In the case of Rep. Giffords, in the minutes following the initial reports of the shooting, a number of outlets reported that the congresswoman had been killed, and these reports made their way onto Twitter — in some cases because the reporters for those news outlets posted them, and in other cases because users heard or saw the reports and then tweeted about them. For hours after the shooting these erroneous reports continued to circulate, even after the reporters and media outlets themselves had posted corrections. Andy Carvin of National Public Radio, for example, spent a considerable amount of time correcting people about the report that he posted, but it continued to be re-tweeted.
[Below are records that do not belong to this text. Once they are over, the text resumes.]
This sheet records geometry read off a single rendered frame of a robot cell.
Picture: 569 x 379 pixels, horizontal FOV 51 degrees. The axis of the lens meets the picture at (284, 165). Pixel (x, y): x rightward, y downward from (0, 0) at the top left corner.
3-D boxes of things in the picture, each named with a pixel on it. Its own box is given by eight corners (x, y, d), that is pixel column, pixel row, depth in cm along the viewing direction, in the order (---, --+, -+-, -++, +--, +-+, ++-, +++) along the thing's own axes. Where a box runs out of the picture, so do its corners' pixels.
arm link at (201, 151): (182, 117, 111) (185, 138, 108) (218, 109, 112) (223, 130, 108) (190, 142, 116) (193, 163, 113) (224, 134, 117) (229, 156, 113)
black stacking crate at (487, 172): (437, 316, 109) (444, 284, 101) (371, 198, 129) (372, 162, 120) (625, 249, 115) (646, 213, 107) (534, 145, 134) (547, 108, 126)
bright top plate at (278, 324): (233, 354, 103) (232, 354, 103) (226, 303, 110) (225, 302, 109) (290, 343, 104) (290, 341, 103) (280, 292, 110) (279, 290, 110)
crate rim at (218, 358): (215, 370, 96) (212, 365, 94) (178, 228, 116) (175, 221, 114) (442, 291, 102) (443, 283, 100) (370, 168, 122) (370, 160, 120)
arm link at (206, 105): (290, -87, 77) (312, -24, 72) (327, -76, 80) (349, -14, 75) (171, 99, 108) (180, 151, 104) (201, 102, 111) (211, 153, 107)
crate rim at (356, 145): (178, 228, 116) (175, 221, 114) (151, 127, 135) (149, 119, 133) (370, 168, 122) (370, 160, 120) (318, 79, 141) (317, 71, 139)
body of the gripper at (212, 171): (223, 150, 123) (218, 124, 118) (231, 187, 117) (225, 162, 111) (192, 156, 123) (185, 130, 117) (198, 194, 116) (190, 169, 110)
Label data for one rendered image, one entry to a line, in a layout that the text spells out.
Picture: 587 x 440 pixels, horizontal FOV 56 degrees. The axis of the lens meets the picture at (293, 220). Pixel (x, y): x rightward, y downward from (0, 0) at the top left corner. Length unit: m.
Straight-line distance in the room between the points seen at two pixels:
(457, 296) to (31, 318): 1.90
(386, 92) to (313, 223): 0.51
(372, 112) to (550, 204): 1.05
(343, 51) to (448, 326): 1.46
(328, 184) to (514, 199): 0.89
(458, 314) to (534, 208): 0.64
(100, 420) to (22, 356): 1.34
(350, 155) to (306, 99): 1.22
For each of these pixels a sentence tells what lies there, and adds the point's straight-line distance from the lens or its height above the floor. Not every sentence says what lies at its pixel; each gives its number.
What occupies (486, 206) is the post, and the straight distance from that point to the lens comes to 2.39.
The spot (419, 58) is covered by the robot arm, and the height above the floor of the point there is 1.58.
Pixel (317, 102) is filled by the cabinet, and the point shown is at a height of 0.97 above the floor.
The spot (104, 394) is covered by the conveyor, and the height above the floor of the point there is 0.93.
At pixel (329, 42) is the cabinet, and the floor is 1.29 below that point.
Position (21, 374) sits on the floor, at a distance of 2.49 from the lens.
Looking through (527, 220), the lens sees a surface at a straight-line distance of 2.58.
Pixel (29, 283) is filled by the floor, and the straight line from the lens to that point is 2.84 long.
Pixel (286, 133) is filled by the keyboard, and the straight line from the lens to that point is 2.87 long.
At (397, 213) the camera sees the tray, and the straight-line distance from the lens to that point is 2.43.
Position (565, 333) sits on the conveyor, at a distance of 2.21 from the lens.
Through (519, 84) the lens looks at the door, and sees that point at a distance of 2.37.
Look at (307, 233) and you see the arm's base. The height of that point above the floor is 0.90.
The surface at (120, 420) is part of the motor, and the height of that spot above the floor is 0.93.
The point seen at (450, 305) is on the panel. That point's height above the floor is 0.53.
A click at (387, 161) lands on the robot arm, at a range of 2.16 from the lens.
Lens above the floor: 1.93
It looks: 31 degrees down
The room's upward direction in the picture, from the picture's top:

This led to a discussion by a number of journalists (including me) in the days that followed, about how to handle an incorrect tweet. Should it be deleted, to prevent the error from being circulated any further? A number of reporters and bloggers said that it should — but others, such as Salon founder Scott Rosenberg and Carvin (who described his thoughts in this comment at Lost Remote), argued that the error should be allowed to remain, but that whoever posted it should do their best to update Twitter with the correct information, and respond to those re-tweeting it by telling them of the mistake. Craig Silverman of Regret The Error, who wrote a post cataloguing the erroneous reports, has also described a way in which Twitter could implement a correction function, by tying any correction to the original tweet so that everyone who saw the original would then see the update.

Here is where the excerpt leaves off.